11. Rights of Others. Consultant understands that the Company is now and may hereafter be subject to non-disclosure or confidentiality agreements with third persons which require the Company to protect or refrain from use of Confidential Information. Consultant agrees to be bound by the terms of such agreements in the event Consultant has access to such Confidential Information.

12. Prior Agreements. Consultant agrees that Consultant shall not, during the Term, improperly use or disclose any proprietary information or trade secrets of any former employer or other person or entity with which Consultant has an agreement or duty to keep in confidence information acquired by Consultant, if any, and that Consultant shall not bring onto the premises of the Company any unpublished document or proprietary information belonging to such employer, person or entity unless consented to in writing by such employer, person or entity.

13. Avoidance of Conflict of Interest. Consultant represents and warrants that Consultant has no outstanding agreement or obligation that is in conflict with any of the provisions of this Agreement, or that would preclude Consultant from fully complying with the provisions hereof, and further certifies that Consultant shall not enter into such conflicting agreement during the Term. Consultant shall advise the Company at such time as any activity of either the Company or another business presents Consultant with a conflict of interest or the appearance of a conflict of interest. Consultant shall take whatever action is requested by the Company to resolve any conflict or appearance of conflict which it finds to exist. Consultant further represents and warrants that he has full power and authority to enter into this Agreement and perform his obligations hereunder.
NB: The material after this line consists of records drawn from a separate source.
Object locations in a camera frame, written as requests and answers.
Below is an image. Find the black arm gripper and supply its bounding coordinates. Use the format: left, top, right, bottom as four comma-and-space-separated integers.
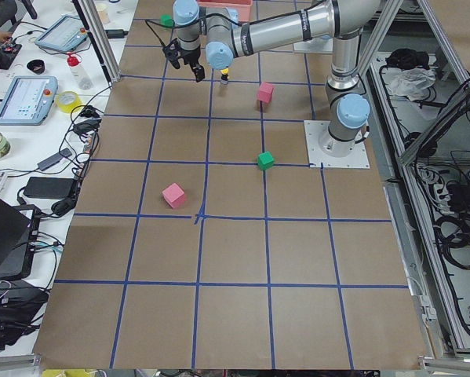
162, 38, 205, 82

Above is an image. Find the yellow push button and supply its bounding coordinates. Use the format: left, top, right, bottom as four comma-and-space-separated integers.
220, 68, 229, 85

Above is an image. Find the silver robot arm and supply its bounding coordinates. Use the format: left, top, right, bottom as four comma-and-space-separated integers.
162, 0, 380, 158

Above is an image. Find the green foam cube far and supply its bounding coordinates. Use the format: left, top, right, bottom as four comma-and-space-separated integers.
160, 14, 174, 28

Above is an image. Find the green foam cube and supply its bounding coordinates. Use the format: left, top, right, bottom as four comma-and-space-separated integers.
160, 14, 174, 28
257, 151, 275, 171

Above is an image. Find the pink plastic bin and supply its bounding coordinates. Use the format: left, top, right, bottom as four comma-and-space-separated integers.
198, 0, 253, 22

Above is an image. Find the pink foam cube centre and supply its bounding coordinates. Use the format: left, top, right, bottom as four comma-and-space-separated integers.
257, 82, 275, 112

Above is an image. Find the pink foam cube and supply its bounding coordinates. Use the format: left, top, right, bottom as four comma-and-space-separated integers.
162, 183, 187, 209
257, 82, 275, 112

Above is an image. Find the white squeeze bottle red cap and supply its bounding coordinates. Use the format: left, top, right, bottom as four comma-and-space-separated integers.
67, 53, 93, 90

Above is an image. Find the grey teach pendant far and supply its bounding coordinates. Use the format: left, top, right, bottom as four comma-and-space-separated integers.
35, 15, 87, 53

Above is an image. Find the grey teach pendant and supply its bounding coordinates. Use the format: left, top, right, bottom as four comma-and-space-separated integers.
35, 15, 87, 53
0, 76, 58, 126

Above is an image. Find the yellow tape roll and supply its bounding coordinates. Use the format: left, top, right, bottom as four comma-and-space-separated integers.
55, 91, 82, 114

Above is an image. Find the green foam cube near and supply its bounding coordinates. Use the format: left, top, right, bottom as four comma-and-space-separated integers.
257, 151, 275, 171

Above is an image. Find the pink foam cube left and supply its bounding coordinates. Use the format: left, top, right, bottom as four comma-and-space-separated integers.
162, 183, 187, 209

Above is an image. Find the black bowl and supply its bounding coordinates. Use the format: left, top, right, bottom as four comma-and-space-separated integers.
26, 59, 46, 75

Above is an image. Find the grey teach pendant near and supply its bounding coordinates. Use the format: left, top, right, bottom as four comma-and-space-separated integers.
0, 76, 58, 126

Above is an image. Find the black power brick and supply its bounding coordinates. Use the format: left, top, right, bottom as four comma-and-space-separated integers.
24, 177, 75, 199

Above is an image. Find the black laptop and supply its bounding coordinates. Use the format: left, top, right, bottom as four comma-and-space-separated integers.
0, 199, 40, 281

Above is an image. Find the aluminium frame post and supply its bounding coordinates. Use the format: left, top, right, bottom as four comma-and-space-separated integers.
72, 0, 121, 84

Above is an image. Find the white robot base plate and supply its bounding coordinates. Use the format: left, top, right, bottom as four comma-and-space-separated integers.
304, 120, 370, 169

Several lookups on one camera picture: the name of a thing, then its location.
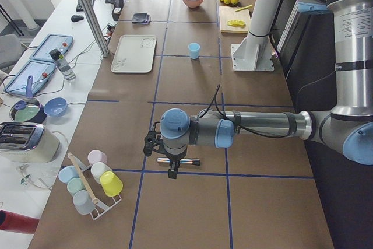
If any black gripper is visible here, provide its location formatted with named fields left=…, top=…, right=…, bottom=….
left=143, top=121, right=187, bottom=179

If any steel muddler black tip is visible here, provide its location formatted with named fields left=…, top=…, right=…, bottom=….
left=157, top=157, right=200, bottom=166

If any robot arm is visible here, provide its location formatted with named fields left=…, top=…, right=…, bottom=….
left=143, top=0, right=372, bottom=179

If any yellow cup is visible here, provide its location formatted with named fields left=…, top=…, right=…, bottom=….
left=100, top=171, right=124, bottom=197

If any white cup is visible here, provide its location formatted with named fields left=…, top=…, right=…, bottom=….
left=90, top=162, right=112, bottom=184

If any pink cup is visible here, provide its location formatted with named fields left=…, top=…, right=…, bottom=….
left=87, top=149, right=108, bottom=166

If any grey cup on rack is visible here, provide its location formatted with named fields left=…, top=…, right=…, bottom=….
left=73, top=190, right=95, bottom=215

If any green cup on rack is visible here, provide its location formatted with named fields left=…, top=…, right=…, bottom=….
left=67, top=178, right=86, bottom=197

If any blue cup on rack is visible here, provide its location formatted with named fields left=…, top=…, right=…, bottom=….
left=58, top=165, right=79, bottom=184

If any light blue cup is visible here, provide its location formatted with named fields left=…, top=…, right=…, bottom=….
left=188, top=43, right=200, bottom=59

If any cream bear tray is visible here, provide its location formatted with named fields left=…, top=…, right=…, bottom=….
left=111, top=34, right=157, bottom=73

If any blue bowl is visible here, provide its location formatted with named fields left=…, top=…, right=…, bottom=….
left=44, top=97, right=68, bottom=117

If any clear water bottle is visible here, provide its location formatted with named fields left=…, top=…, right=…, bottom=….
left=49, top=49, right=76, bottom=80

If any cream toaster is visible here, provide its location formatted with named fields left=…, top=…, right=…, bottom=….
left=1, top=122, right=59, bottom=163

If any grey folded cloth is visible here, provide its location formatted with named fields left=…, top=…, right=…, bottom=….
left=132, top=12, right=151, bottom=24

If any lemon slices row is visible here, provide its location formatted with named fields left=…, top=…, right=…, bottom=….
left=227, top=20, right=246, bottom=27

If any bamboo cutting board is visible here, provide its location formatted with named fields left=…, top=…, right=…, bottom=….
left=219, top=6, right=251, bottom=34

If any teach pendant near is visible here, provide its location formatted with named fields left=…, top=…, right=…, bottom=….
left=3, top=59, right=57, bottom=96

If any teach pendant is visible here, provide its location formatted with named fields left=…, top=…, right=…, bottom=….
left=3, top=59, right=57, bottom=96
left=29, top=34, right=73, bottom=62

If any teach pendant far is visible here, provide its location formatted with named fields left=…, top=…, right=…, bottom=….
left=29, top=34, right=73, bottom=62

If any red cylinder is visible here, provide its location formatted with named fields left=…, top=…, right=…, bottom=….
left=1, top=210, right=40, bottom=234

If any black computer mouse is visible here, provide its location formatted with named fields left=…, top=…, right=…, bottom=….
left=71, top=15, right=84, bottom=22

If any yellow green knife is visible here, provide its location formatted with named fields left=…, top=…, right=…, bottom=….
left=235, top=5, right=253, bottom=12

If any cup rack with wooden handle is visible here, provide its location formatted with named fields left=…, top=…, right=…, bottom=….
left=68, top=152, right=122, bottom=220

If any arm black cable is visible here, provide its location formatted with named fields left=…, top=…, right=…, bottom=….
left=203, top=83, right=292, bottom=139

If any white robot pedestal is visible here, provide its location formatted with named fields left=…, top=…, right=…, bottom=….
left=231, top=0, right=280, bottom=71

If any purple handled saucepan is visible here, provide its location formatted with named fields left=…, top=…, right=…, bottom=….
left=9, top=75, right=46, bottom=124

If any aluminium frame post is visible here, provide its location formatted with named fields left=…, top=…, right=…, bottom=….
left=80, top=0, right=109, bottom=58

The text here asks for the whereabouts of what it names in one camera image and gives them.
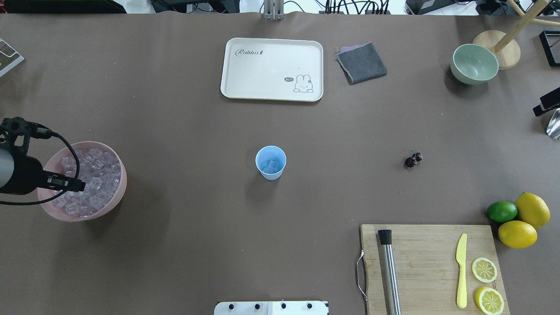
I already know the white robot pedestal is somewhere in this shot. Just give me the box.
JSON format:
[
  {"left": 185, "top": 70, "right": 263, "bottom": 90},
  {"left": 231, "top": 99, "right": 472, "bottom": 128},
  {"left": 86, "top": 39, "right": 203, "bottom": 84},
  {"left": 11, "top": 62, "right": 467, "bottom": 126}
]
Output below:
[{"left": 213, "top": 301, "right": 329, "bottom": 315}]

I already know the lemon slice one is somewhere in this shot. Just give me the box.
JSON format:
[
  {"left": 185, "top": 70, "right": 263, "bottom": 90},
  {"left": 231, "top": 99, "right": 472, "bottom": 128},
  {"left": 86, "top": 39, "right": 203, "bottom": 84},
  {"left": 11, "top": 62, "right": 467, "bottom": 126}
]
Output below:
[{"left": 471, "top": 257, "right": 498, "bottom": 284}]

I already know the yellow lemon lower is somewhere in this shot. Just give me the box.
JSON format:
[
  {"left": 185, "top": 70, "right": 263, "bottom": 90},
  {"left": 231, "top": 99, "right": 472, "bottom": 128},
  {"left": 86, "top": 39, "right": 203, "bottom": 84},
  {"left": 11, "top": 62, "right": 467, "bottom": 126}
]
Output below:
[{"left": 498, "top": 220, "right": 538, "bottom": 249}]

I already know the green lime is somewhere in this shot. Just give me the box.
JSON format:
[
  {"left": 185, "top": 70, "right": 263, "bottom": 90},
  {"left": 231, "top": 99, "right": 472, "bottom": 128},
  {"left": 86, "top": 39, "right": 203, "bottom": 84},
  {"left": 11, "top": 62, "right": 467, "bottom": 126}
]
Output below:
[{"left": 486, "top": 200, "right": 518, "bottom": 223}]

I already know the aluminium frame post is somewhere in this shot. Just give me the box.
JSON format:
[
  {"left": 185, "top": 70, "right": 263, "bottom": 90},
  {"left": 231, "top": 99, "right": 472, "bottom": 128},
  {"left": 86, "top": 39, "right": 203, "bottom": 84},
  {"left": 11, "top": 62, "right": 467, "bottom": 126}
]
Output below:
[{"left": 262, "top": 0, "right": 285, "bottom": 21}]

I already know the clear ice cube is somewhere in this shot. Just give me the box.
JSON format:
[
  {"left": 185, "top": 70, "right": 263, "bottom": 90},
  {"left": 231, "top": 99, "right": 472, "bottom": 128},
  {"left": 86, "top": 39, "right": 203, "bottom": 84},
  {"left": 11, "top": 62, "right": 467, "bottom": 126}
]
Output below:
[{"left": 262, "top": 160, "right": 280, "bottom": 174}]

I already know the yellow lemon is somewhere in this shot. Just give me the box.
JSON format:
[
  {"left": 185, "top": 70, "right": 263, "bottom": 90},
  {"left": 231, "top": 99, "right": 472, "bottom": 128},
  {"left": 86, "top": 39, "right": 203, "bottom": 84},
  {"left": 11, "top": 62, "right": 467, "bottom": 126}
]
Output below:
[
  {"left": 515, "top": 192, "right": 551, "bottom": 229},
  {"left": 498, "top": 220, "right": 538, "bottom": 249}
]

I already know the light blue plastic cup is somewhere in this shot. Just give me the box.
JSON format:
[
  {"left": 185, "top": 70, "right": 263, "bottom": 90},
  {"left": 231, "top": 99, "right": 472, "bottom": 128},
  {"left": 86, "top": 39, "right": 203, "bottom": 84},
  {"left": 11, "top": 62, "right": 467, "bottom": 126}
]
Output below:
[{"left": 255, "top": 145, "right": 287, "bottom": 181}]

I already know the mint green bowl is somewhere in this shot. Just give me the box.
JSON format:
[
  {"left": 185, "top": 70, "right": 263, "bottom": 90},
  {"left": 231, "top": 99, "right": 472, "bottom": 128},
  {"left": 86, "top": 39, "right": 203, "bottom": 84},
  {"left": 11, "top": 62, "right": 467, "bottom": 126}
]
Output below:
[{"left": 450, "top": 44, "right": 499, "bottom": 84}]

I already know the yellow plastic knife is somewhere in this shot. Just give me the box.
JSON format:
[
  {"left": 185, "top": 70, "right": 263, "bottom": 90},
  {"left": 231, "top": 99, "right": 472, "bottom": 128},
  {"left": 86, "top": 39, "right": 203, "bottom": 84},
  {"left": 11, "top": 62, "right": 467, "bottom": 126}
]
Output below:
[{"left": 455, "top": 233, "right": 468, "bottom": 309}]

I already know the grey folded cloth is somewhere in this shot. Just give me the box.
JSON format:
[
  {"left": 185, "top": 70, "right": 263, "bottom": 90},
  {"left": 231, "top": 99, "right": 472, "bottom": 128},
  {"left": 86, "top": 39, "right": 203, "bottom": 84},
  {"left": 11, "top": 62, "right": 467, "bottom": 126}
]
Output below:
[{"left": 336, "top": 42, "right": 388, "bottom": 84}]

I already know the dark cherries pair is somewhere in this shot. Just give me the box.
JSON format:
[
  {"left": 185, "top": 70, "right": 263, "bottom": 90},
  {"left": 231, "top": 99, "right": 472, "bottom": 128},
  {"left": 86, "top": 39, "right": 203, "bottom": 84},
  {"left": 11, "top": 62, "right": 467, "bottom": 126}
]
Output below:
[{"left": 403, "top": 150, "right": 424, "bottom": 168}]

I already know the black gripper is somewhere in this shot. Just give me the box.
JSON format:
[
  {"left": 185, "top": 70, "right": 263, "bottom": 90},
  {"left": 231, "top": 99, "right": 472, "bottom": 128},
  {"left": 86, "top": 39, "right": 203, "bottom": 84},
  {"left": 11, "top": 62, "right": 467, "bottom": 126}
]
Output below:
[{"left": 0, "top": 149, "right": 86, "bottom": 195}]

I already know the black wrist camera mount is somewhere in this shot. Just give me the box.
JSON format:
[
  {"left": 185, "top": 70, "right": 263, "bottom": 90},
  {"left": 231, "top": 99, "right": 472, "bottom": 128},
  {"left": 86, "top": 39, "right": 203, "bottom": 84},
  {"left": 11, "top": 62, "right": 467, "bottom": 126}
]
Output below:
[{"left": 0, "top": 116, "right": 54, "bottom": 155}]

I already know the metal ice scoop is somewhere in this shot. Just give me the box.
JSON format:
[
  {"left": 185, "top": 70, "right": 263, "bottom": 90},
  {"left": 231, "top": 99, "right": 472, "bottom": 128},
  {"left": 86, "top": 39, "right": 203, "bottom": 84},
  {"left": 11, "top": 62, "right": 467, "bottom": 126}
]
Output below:
[{"left": 546, "top": 108, "right": 560, "bottom": 140}]

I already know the pink bowl of ice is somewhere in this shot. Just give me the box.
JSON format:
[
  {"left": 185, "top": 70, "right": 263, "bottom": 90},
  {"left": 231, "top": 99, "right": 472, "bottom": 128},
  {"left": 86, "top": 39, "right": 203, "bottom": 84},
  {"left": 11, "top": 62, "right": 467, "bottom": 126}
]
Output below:
[{"left": 41, "top": 141, "right": 127, "bottom": 222}]

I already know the wooden cutting board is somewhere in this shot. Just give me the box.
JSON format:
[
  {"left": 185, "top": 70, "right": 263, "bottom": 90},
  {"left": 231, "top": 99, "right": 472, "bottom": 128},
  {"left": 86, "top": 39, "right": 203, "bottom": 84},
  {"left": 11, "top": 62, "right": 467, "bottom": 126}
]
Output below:
[{"left": 360, "top": 224, "right": 506, "bottom": 315}]

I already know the yellow lemon upper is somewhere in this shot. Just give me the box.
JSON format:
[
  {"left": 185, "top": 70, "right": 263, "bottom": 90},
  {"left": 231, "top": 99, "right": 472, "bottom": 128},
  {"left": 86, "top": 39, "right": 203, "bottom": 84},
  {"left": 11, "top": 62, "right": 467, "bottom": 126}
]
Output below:
[{"left": 515, "top": 192, "right": 551, "bottom": 229}]

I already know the lemon slice two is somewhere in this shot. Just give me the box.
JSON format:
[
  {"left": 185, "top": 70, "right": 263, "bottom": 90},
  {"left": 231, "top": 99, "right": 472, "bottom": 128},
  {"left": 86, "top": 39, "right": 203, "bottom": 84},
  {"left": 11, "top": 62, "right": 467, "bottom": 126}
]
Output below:
[{"left": 474, "top": 287, "right": 505, "bottom": 315}]

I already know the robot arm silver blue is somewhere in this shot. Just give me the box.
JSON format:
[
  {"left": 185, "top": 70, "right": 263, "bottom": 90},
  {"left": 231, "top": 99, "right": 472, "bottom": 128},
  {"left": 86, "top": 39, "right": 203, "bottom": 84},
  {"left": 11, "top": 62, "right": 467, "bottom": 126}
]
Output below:
[{"left": 0, "top": 149, "right": 85, "bottom": 195}]

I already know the wooden glass stand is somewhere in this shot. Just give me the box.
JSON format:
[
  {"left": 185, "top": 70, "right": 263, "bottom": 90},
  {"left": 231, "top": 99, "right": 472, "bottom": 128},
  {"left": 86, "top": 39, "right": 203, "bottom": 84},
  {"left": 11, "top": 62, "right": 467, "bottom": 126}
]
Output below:
[{"left": 472, "top": 0, "right": 559, "bottom": 70}]

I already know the cream rabbit tray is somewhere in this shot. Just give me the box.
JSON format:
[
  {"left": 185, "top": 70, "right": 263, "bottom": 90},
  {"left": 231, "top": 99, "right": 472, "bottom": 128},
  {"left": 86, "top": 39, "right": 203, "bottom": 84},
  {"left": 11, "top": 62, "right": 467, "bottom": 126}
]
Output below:
[{"left": 220, "top": 37, "right": 324, "bottom": 102}]

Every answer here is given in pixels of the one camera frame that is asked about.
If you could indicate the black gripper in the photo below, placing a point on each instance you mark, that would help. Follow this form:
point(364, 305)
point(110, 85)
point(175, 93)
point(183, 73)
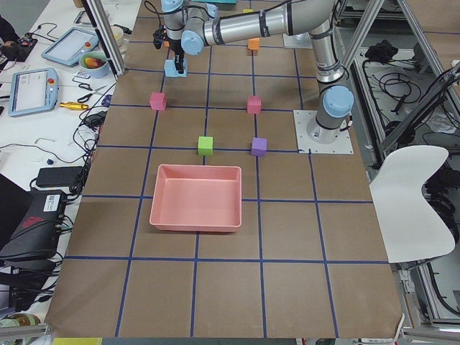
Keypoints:
point(176, 47)

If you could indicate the light blue block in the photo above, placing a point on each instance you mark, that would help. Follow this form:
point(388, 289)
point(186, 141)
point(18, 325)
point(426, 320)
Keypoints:
point(171, 71)

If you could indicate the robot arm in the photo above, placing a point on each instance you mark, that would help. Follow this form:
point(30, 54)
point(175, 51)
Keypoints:
point(190, 26)

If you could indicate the red block left front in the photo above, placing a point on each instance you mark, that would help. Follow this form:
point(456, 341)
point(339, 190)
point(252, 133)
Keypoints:
point(158, 101)

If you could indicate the cream bowl with lemon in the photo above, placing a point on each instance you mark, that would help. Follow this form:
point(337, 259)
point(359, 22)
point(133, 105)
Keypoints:
point(118, 34)

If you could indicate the orange block near base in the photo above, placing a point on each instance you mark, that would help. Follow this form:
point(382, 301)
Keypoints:
point(253, 44)

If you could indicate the cyan plastic bin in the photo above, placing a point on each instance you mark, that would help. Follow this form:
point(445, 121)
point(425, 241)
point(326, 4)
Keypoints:
point(226, 1)

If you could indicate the green bowl with fruit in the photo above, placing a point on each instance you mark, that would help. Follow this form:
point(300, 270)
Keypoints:
point(95, 64)

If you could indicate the red block near base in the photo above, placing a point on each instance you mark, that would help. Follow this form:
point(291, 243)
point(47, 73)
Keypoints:
point(254, 105)

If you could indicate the green foam block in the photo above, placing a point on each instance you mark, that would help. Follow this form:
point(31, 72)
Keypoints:
point(205, 146)

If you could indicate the scissors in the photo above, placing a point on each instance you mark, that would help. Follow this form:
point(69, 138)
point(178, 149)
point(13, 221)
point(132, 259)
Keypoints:
point(91, 92)

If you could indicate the far teach pendant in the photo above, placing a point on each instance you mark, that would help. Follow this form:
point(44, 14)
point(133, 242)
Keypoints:
point(68, 49)

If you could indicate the teach pendant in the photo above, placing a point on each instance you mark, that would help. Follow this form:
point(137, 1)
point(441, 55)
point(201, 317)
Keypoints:
point(33, 92)
point(68, 49)

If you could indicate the gold metal cylinder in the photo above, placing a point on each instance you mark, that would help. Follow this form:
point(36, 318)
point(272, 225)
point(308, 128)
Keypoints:
point(74, 106)

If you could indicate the purple block left side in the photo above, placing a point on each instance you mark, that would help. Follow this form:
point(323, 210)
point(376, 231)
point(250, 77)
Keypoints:
point(259, 147)

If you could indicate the pink plastic bin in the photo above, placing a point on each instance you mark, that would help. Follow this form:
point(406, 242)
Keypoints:
point(197, 198)

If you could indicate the near teach pendant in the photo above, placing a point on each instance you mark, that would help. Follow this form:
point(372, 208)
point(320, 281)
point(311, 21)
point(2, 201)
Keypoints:
point(33, 92)

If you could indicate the person at desk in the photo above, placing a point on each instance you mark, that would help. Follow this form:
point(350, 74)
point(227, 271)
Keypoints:
point(10, 49)

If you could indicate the black power adapter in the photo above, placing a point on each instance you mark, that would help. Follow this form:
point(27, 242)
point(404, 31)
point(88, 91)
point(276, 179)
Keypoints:
point(58, 176)

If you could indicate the white chair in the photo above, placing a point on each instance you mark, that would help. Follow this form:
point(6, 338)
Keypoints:
point(411, 229)

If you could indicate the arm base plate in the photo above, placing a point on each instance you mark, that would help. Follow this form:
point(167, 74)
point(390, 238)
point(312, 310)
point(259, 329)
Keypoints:
point(314, 139)

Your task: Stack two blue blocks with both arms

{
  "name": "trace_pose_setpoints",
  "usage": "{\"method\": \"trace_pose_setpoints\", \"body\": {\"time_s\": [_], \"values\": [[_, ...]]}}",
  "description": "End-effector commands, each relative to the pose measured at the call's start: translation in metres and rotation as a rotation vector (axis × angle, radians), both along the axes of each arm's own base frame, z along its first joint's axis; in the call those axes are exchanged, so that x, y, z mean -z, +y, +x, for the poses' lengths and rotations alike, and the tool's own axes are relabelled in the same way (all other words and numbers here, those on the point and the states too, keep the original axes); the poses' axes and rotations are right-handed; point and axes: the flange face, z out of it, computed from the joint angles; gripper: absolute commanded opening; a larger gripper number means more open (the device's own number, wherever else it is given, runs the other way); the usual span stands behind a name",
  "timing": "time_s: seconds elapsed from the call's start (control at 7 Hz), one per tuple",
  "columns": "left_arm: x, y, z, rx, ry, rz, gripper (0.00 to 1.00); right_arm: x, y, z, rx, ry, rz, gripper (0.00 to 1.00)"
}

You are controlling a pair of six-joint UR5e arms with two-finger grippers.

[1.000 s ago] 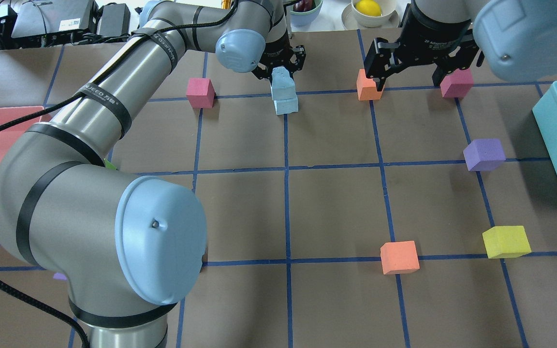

14. Non-Interference with Business Relationships. Consultant acknowledges that, in connection with performing the Services, Consultant will necessarily gain access to certain of the Company’s Confidential Information and goodwill. The Company would not provide Consultant with such access or retain Consultant to perform Services absent this Agreement. Accordingly, and in view of Consultant’s access to the Company’s trade secrets, Confidential Information, proprietary know-how, and knowledge of the Company resulting from Consultant’s relationship with the Company hereunder, Consultant agrees that during the Term and for a period of one (1) year after the Term, regardless of the reasons for the termination of the Term, Consultant shall not, without the prior written consent of the Company, directly or indirectly interfere with or disrupt or diminish or attempt to disrupt or diminish, or take any action that could reasonably be expected to disrupt or diminish, any past or present or prospective relationship, contractual or otherwise, between the Company (or any of its subsidiaries) and any tenant, investor, customer, supplier, sales representative, or consultant of the Company (or any of its subsidiaries).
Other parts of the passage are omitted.